HHT Transformation Program: Algorithm Implementation and Applications

Resource Overview

HHT Transformation Program with Enhanced Code-Related Descriptions

Detailed Documentation

The Hilbert-Huang Transform (HHT) represents an advanced analytical method specifically designed for non-stationary and nonlinear signal processing, with extensive applications across various signal processing domains. The HHT transformation program developed by National Central University (Taiwan) has gained significant popularity among researchers due to its remarkable stability and user-friendly implementation.

The HHT algorithm comprises two core computational components: Empirical Mode Decomposition (EMD) and Hilbert Spectral Analysis. - EMD employs an adaptive sifting process to decompose complex signals into multiple Intrinsic Mode Functions (IMFs) - Each IMF undergoes Hilbert transformation to extract instantaneous frequency and amplitude characteristics - The final output generates a Hilbert spectrum that vividly illustrates the time-frequency energy distribution of the original signal

This program demonstrates particular effectiveness in processing non-stationary data such as seismic waves and biomedical signals.
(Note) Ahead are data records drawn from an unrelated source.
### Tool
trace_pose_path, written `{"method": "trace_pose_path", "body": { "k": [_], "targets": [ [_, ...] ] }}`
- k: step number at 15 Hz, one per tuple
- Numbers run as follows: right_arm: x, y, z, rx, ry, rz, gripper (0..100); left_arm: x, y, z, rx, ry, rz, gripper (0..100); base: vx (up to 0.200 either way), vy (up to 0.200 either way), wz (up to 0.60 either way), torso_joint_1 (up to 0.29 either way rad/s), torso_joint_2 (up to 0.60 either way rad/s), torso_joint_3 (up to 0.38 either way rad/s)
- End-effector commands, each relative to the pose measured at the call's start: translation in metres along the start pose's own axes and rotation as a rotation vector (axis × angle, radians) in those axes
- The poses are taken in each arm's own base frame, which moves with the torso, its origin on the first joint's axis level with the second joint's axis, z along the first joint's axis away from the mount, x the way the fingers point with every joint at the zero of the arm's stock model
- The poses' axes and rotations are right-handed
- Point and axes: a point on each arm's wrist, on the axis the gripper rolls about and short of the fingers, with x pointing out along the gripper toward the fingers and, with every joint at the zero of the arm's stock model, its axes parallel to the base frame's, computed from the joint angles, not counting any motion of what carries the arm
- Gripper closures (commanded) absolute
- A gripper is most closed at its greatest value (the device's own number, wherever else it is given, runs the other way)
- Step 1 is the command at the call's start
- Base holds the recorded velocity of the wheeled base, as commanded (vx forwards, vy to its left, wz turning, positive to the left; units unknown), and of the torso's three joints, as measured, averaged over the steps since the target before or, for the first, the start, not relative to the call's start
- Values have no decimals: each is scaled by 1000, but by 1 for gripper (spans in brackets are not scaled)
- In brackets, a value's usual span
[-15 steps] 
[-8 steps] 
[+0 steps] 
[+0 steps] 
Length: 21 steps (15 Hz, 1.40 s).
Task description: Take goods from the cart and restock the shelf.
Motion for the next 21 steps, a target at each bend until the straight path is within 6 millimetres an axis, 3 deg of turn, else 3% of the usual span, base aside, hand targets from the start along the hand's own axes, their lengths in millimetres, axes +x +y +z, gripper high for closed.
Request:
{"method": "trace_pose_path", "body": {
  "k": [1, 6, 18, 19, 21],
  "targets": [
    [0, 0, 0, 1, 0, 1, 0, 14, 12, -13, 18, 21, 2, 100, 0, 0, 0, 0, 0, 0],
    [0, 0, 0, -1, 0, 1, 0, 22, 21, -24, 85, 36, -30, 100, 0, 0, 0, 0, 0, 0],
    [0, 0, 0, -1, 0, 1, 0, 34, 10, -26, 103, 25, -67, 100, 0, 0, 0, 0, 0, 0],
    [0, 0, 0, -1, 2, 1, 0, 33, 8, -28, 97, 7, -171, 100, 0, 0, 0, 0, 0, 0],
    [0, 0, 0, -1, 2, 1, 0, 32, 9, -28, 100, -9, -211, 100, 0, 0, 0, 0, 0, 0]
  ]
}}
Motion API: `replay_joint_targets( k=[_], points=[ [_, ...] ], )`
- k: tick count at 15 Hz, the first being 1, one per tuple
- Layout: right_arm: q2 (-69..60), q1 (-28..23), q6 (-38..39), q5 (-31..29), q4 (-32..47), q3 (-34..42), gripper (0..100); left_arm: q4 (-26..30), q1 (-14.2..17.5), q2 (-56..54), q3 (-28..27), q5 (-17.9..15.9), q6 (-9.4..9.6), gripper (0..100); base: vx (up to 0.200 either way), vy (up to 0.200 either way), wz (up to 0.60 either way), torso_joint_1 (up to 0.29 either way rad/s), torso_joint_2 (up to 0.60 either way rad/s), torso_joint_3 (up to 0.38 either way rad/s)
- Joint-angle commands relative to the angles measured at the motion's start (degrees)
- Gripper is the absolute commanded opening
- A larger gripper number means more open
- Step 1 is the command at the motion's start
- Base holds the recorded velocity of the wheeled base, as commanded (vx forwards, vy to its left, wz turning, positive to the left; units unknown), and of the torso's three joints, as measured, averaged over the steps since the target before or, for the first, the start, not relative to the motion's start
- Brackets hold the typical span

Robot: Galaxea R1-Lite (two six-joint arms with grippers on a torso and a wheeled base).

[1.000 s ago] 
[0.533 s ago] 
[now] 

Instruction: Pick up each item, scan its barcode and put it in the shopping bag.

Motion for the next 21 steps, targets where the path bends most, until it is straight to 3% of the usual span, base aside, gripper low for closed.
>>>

Key algorithmic advantages include: - No requirement for predefined basis functions - Superior adaptability to nonlinear systems - High time-frequency resolution capabilities Implementation considerations: Users should address boundary effects through techniques like mirror extension to optimize decomposition results. The code typically incorporates spline interpolation for envelope construction and employs stopping criteria to ensure IMF convergence during the sifting process.